REQUIREMENT: A word-for-word copy of the whole listing is the required answer.

INFORMATION SUPPLIED:

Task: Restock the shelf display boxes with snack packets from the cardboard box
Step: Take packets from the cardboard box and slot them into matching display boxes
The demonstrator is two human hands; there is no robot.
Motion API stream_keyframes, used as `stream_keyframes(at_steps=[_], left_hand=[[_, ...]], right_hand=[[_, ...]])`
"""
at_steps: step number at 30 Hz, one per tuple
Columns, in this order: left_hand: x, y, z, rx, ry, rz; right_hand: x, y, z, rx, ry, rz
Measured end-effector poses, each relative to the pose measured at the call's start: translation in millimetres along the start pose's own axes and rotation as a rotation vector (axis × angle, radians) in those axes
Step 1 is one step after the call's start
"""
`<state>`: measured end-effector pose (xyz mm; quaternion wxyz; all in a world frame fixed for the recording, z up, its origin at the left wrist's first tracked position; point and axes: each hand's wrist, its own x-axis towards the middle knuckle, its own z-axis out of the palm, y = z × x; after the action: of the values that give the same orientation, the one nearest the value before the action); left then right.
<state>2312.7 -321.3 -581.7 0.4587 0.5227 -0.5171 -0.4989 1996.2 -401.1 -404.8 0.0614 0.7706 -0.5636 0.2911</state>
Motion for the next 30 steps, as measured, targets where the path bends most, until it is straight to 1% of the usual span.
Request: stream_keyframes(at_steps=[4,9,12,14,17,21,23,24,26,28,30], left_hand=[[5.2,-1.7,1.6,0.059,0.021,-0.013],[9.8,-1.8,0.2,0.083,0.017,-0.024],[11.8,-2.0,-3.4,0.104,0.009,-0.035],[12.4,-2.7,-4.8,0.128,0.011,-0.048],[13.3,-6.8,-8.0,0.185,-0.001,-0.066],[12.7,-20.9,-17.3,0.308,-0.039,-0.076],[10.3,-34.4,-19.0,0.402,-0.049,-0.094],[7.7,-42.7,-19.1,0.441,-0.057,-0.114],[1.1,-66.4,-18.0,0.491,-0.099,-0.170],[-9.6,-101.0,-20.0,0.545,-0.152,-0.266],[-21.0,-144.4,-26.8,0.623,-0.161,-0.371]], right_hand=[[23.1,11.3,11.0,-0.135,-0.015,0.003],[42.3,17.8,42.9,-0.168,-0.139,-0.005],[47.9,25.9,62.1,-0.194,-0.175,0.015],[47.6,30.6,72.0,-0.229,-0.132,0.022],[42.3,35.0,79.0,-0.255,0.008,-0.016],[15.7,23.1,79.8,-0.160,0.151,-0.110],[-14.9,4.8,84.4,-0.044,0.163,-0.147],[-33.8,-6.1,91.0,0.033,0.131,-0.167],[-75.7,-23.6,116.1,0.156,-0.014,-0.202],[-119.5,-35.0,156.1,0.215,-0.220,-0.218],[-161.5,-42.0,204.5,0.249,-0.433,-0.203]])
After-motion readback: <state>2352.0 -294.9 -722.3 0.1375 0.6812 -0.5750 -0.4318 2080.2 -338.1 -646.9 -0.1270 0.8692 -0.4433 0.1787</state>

TASK OUTPUT:
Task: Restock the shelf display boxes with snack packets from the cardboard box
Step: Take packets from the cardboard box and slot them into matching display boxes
The demonstrator is two human hands; there is no robot.
Motion API stream_keyframes, used as `stream_keyframes(at_steps=[_], left_hand=[[_, ...]], right_hand=[[_, ...]])`
"""
at_steps: step number at 30 Hz, one per tuple
Columns, in this order: left_hand: x, y, z, rx, ry, rz; right_hand: x, y, z, rx, ry, rz
Measured end-effector poses, each relative to the pose measured at the call's start: translation in millimetres along the start pose's own axes and rotation as a rotation vector (axis × angle, radians) in those axes
Step 1 is one step after the call's start
"""
`<state>`: measured end-effector pose (xyz mm; quaternion wxyz; all in a world frame fixed for the recording, z up, its origin at the left wrist's first tracked position; point and axes: each hand's wrist, its own x-axis towards the middle knuckle, its own z-axis out of the palm, y = z × x; after the action: of the values that give the same orientation, the one nearest the value before the action); left then right.
<state>2312.7 -321.3 -581.7 0.4587 0.5227 -0.5171 -0.4989 1996.2 -401.1 -404.8 0.0614 0.7706 -0.5636 0.2911</state>
Motion for the next 30 steps, as measured, targets where the path bends most, until it is straight to 1% of the usual span.
Request: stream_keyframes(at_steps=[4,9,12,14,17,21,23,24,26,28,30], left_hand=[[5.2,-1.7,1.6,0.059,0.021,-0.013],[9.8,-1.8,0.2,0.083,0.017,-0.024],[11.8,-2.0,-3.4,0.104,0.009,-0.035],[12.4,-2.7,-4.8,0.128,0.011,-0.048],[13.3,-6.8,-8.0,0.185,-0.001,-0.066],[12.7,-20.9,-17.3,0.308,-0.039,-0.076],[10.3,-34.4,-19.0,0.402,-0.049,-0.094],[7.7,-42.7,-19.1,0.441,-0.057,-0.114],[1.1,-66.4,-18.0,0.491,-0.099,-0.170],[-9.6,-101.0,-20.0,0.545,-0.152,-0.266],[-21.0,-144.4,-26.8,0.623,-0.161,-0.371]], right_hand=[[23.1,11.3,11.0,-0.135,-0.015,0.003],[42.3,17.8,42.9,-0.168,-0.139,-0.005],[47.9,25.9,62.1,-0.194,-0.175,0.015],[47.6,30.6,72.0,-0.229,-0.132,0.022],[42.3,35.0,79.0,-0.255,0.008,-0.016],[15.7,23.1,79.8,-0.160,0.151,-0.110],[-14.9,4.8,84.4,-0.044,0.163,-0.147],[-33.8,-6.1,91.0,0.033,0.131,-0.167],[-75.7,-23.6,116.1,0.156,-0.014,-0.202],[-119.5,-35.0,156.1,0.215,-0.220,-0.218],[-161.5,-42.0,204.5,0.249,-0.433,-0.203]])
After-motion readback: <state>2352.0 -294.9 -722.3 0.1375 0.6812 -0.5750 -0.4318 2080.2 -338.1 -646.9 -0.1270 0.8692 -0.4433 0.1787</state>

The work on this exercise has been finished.